*DIRECTIONS:*
Nothing in the copy should be a picture; everything else in the listing is to be restated exactly.

*SOURCE DATA:*
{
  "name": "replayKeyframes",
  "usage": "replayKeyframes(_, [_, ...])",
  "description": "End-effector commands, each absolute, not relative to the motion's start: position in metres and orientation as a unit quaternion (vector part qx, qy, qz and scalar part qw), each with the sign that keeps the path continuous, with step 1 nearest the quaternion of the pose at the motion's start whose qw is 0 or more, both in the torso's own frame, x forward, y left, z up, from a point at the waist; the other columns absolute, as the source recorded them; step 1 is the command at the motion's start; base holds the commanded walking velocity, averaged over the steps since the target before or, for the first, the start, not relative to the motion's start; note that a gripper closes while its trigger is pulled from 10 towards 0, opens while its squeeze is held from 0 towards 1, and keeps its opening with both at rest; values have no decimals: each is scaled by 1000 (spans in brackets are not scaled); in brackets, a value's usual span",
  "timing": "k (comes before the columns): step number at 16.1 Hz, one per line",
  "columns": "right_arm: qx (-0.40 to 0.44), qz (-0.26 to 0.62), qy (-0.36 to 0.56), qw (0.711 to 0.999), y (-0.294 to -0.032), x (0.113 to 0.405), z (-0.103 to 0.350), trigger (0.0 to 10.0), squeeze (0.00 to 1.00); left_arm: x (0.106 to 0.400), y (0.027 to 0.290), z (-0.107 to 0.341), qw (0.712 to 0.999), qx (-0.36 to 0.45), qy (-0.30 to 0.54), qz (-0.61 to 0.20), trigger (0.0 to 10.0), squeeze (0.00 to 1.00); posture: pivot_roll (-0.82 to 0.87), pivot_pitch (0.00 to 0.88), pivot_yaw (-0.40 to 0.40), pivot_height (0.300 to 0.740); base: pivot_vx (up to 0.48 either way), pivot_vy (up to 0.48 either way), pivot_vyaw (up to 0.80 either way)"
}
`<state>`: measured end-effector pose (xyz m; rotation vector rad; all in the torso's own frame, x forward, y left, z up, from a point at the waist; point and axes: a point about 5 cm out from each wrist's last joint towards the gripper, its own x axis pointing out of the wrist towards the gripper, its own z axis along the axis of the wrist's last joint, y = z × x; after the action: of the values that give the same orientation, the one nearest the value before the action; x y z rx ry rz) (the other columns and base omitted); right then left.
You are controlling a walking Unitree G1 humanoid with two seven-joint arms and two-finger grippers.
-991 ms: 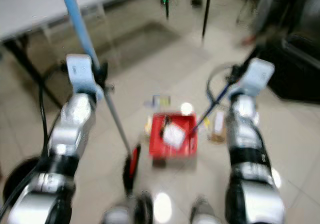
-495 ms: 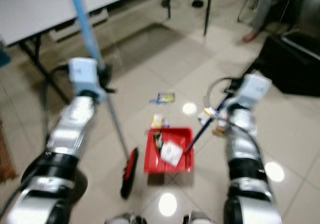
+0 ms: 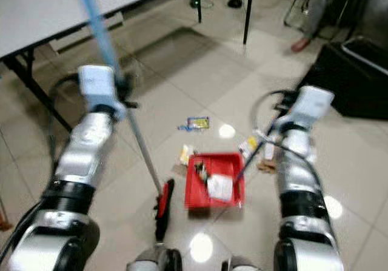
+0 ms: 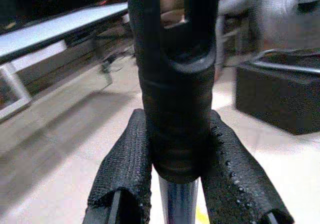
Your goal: Sweep floor
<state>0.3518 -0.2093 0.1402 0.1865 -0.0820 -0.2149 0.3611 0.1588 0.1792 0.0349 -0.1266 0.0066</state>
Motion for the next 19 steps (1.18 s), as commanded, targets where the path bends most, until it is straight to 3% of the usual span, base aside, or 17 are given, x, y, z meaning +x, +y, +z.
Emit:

*RESPONSE TO THIS TASK:*
{
  "name": "replayKeyframes",
  "usage": "replayKeyframes(_, [_, ...])",
  "description": "End-effector commands, each absolute, not relative to the motion's start: position in metres and orientation as a unit quaternion (vector part qx, qy, qz and scalar part qw), each with the sign that keeps the path continuous, with step 1 nearest the quaternion of the pose at the motion's start whose qw is 0 or more, both in the torso's own frame, x forward, y left, z up, from a point at the waist; the other columns absolute, as the source recorded them; step 1 is the command at the motion's start; base holds the commanded walking velocity, averaged over the steps since the target before or, for the first, the start, not relative to the motion's start; note that a gripper closes while its trigger is pulled from 10 towards 0, opens while its squeeze is held from 0 towards 1, and keeps its opening with both at rest; values have no decimals: each is scaled by 1000 (spans in brackets are not scaled); in brackets, a value's usual span",
  "timing": "k (comes before the columns): step number at 16.1 Hz, one per line",
  "columns": "right_arm: qx (-0.40 to 0.44), qz (-0.26 to 0.62), qy (-0.36 to 0.56), qw (0.711 to 0.999), y (-0.294 to -0.032), x (0.113 to 0.405), z (-0.103 to 0.350), trigger (0.0 to 10.0), squeeze (0.00 to 1.00); left_arm: x (0.106 to 0.400), y (0.027 to 0.290), z (-0.107 to 0.341), qw (0.712 to 0.999), qx (-0.36 to 0.45), qy (-0.30 to 0.54), qz (-0.61 to 0.20), trigger (0.0 to 10.0), squeeze (0.00 to 1.00); posture: pivot_roll (-0.82 to 0.87), pivot_pitch (0.00 to 0.88), pivot_yaw (-0.40 to 0.40), pivot_height (0.300 to 0.740); base: pivot_vx (up to 0.48 either way), pivot_vy (up to 0.48 either way), pivot_vyaw (up to 0.80 either way)"
}
`<state>`: measured end-effector pose (xyz m; rotation vector rad; all in the torso's own frame, x forward, y left, z up, from a point at the waist; point and axes: a point about 5 cm out from each wrist's last joint towards the gripper, its own x axis pointing out of the wrist towards the gripper, its own z axis along the axis of the wrist's last joint, y = z × x; after the action: of the values that give the same orientation, the one nearest the value before the action; x y z rx ry rz) (the other columns and base omitted); right then left.
You are controlling a walking Unitree G1 humanoid with two seven-joint arms and two-finger grippers.
-991 ms: 
-495 ms: 
+0 ms: 
+0 ms: 
Your goal: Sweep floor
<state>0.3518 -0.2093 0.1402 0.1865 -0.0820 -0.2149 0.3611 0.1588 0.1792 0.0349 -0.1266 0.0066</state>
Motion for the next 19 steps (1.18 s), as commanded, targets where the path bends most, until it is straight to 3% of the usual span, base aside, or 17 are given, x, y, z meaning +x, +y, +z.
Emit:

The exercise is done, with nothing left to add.